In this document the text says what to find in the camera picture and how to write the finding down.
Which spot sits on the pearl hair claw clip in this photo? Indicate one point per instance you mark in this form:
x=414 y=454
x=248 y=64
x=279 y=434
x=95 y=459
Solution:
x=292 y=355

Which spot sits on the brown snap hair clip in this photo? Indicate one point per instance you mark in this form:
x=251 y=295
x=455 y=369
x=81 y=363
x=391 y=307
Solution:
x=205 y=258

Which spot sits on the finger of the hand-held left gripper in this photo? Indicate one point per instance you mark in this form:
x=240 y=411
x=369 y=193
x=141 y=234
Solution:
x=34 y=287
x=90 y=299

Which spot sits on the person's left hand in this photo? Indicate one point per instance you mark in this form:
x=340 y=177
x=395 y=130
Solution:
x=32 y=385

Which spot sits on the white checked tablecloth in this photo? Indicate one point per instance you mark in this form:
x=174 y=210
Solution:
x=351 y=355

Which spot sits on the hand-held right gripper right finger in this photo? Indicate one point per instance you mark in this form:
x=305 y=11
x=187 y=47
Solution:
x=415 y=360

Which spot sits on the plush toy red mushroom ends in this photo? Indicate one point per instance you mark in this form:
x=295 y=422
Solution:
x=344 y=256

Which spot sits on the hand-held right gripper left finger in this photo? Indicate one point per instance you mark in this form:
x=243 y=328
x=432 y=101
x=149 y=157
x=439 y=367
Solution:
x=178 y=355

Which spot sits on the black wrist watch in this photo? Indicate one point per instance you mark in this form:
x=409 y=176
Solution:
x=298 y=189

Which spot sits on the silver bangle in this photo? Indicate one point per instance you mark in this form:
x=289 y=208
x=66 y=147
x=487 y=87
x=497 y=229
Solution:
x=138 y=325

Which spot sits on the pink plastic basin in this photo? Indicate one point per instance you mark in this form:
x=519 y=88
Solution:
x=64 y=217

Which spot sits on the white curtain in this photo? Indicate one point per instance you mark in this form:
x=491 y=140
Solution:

-=-=-

* _EXERCISE DIRECTIONS_
Exactly as written, please output every entry.

* _RESPONSE TO THE EXERCISE_
In this document the text says what to find in the camera picture and how to write the finding down.
Which spot sits on the pearl hair claw clip in this photo? Indicate one point per instance you mark in this form:
x=414 y=454
x=248 y=64
x=279 y=434
x=95 y=459
Solution:
x=292 y=355

Which spot sits on the brown snap hair clip in this photo? Indicate one point per instance you mark in this form:
x=251 y=295
x=455 y=369
x=81 y=363
x=391 y=307
Solution:
x=205 y=258

Which spot sits on the finger of the hand-held left gripper in this photo? Indicate one point per instance you mark in this form:
x=240 y=411
x=369 y=193
x=141 y=234
Solution:
x=34 y=287
x=90 y=299

Which spot sits on the person's left hand in this photo? Indicate one point per instance you mark in this form:
x=340 y=177
x=395 y=130
Solution:
x=32 y=385

Which spot sits on the white checked tablecloth in this photo? Indicate one point per instance you mark in this form:
x=174 y=210
Solution:
x=351 y=355

Which spot sits on the hand-held right gripper right finger in this photo? Indicate one point per instance you mark in this form:
x=305 y=11
x=187 y=47
Solution:
x=415 y=360

Which spot sits on the plush toy red mushroom ends in this photo? Indicate one point per instance you mark in this form:
x=295 y=422
Solution:
x=344 y=256

Which spot sits on the hand-held right gripper left finger in this photo? Indicate one point per instance you mark in this form:
x=243 y=328
x=432 y=101
x=149 y=157
x=439 y=367
Solution:
x=178 y=355

Which spot sits on the black wrist watch in this photo? Indicate one point per instance you mark in this form:
x=409 y=176
Solution:
x=298 y=189

Which spot sits on the silver bangle in this photo? Indicate one point per instance you mark in this form:
x=289 y=208
x=66 y=147
x=487 y=87
x=497 y=229
Solution:
x=138 y=325

Which spot sits on the pink plastic basin in this photo? Indicate one point per instance you mark in this form:
x=519 y=88
Solution:
x=64 y=217

Which spot sits on the white curtain in this photo? Indicate one point per instance you mark in this form:
x=491 y=140
Solution:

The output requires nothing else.